Carpal tunnel release is a safe, high-success-rate procedure. Risks include: incomplete release (if the ligament is not fully divided — requires revision); recurrence (rare — 3–5% over 10 years, usually from re-adherence of scar tissue); palmar scar tenderness (the most common complaint after OCTR — usually resolves by 3–6 months with scar massage); nerve injury (rare — the median nerve palmar cutaneous branch, which lies just ulnar to the incision, can be injured causing persistent palmar numbness; the motor recurrent branch of the median nerve can be injured causing weakness of thumb opposition — extremely rare in experienced hands); bowstringing (if the flexor retinaculum is divided without maintaining some integrity — rare with modern technique); and reflex sympathetic dystrophy (rare).

Why GAF Healthcare

GAF Healthcare's partner hand surgery teams perform carpal tunnel release in high volumes as part of a comprehensive hand and peripheral nerve surgery programme. Both OCTR and ECTR are offered at our partner centres; the choice is made on an individual clinical basis after examination and nerve conduction study review. All NCS and EMG reports can be submitted digitally before the patient travels for pre-operative assessment, saving time on arrival.

Frequently Asked Questions

How do I know if I need surgery for carpal tunnel syndrome?

Surgery is recommended when: conservative measures (wrist splinting, corticosteroid injection) have failed after 3–6 months; symptoms are moderate or severe and are significantly affecting work, sleep, and daily activities; nerve conduction studies show moderate or severe median nerve compression; or there is any thenar muscle wasting, indicating that motor nerve fibres are being damaged. If you have thenar wasting, early surgery is important — waiting further risks permanent muscle damage that may not recover even after a successful decompression.

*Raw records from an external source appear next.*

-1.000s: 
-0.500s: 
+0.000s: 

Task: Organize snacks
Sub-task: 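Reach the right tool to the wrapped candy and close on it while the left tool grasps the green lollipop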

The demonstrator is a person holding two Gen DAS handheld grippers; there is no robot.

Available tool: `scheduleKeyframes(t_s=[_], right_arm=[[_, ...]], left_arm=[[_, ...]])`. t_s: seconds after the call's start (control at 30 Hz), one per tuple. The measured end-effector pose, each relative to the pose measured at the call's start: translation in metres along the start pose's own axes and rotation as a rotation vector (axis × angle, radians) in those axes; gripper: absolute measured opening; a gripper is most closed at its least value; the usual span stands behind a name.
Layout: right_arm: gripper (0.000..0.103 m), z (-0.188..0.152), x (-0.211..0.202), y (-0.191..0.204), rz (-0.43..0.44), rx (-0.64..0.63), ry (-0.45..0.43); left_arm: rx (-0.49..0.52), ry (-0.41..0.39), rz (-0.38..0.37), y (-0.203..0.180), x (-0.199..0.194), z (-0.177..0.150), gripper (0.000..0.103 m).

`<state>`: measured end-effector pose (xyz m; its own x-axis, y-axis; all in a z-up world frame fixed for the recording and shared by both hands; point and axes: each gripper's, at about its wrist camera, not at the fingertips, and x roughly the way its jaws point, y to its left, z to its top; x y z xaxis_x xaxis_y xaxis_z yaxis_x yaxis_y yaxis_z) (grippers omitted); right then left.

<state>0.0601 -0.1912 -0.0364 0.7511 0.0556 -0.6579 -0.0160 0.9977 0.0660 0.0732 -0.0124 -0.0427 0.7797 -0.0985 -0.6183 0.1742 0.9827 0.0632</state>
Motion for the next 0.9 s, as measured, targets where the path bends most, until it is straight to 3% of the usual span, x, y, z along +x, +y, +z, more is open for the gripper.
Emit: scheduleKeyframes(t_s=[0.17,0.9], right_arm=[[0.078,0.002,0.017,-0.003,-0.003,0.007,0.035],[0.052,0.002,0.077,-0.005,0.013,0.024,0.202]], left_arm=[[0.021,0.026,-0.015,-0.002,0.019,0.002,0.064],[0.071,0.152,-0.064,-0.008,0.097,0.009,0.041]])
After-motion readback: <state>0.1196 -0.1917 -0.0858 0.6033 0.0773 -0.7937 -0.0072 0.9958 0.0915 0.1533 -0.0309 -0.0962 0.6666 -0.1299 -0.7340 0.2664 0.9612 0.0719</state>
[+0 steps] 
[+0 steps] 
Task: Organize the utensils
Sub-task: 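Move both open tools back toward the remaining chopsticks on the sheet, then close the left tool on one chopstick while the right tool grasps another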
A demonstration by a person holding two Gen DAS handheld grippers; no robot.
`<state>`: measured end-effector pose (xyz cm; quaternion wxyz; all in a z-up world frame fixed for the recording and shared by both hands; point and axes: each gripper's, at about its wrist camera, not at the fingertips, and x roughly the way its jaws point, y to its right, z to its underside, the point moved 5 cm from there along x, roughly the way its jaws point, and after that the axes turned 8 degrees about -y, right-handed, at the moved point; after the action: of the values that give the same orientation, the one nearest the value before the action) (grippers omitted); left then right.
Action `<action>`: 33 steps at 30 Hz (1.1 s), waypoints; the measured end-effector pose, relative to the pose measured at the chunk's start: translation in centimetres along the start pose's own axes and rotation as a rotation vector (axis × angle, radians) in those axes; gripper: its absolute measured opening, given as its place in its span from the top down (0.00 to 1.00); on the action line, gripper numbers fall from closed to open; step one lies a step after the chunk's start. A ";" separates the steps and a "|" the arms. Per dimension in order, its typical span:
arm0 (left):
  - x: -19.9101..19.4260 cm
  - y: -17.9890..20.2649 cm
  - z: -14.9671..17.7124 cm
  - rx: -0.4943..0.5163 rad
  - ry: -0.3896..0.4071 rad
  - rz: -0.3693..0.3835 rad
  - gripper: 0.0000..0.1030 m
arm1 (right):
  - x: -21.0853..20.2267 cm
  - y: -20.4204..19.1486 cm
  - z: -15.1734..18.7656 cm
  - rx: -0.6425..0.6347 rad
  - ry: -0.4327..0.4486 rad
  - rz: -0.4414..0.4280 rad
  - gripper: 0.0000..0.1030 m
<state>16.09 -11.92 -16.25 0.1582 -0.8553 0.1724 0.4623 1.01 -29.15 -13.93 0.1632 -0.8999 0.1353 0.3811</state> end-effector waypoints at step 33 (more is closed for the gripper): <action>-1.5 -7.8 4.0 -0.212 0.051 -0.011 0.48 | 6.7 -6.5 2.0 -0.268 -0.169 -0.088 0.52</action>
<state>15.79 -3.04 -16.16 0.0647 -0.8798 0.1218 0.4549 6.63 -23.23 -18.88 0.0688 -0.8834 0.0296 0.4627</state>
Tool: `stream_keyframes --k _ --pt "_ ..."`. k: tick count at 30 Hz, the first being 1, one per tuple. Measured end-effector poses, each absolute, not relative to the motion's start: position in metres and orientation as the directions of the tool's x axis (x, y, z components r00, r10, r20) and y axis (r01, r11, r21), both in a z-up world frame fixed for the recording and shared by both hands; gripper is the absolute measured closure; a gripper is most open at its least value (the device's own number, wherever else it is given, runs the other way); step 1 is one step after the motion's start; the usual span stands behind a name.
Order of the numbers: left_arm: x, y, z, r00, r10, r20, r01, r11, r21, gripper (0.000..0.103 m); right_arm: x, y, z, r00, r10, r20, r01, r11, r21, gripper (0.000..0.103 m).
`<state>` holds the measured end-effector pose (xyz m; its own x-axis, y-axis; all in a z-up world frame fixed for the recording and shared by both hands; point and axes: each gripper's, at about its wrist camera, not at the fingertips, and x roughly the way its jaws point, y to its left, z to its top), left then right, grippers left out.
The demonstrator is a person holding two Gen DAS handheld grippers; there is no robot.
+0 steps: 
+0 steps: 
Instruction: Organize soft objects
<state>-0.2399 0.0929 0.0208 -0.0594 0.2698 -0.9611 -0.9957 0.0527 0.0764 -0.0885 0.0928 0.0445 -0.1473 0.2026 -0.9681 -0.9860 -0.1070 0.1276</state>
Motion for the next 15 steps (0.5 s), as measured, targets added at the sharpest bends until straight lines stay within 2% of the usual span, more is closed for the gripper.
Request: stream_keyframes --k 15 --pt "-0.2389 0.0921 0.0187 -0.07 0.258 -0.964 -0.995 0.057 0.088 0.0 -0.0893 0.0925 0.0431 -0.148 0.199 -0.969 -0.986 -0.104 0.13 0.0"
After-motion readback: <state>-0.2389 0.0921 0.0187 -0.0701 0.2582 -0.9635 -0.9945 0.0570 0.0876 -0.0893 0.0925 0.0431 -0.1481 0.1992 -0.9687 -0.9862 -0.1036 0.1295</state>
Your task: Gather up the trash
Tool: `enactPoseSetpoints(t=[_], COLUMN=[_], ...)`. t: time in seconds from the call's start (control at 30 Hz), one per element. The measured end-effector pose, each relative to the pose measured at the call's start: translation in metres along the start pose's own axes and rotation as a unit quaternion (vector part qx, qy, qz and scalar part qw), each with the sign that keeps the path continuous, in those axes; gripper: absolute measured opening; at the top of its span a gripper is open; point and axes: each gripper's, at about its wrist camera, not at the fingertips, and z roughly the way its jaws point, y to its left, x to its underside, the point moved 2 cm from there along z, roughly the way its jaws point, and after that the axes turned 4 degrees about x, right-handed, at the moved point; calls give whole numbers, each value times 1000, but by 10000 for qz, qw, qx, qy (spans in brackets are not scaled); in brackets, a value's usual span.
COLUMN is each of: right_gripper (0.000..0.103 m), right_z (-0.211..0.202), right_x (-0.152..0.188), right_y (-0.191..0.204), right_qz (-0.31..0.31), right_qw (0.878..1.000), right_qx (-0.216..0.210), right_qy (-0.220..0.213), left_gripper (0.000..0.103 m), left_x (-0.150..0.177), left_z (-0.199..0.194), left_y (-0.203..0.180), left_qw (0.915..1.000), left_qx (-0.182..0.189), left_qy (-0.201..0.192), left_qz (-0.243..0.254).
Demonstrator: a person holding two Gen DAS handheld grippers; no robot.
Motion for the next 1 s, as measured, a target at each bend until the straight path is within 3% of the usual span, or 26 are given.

Can both hands be operated on at the same time?

Yes. Bilateral carpal tunnel release (both hands in the same session) is safe and commonly performed under regional anaesthesia (bilateral wrist blocks). Having both hands operated on simultaneously means one recovery period instead of two. The main practical consideration is that both hands will be in dressings for the first 48–72 hours, during which you will need assistance with daily activities. Many patients find this more convenient than two separate operations weeks apart.

Will my carpal tunnel syndrome come back after surgery?

True recurrence after a complete ligament release is uncommon — approximately 3–5% over 10 years. Recurrence is more likely if the initial release was incomplete (technical failure), if underlying systemic conditions (diabetes, rheumatoid arthritis, hypothyroidism) are not adequately controlled, or if the patient returns to highly repetitive wrist-intensive activities without ergonomic modification. If symptoms return after surgery, repeat NCS should be performed to distinguish true recurrence from persistent symptoms from pre-existing severe nerve damage that is recovering slowly.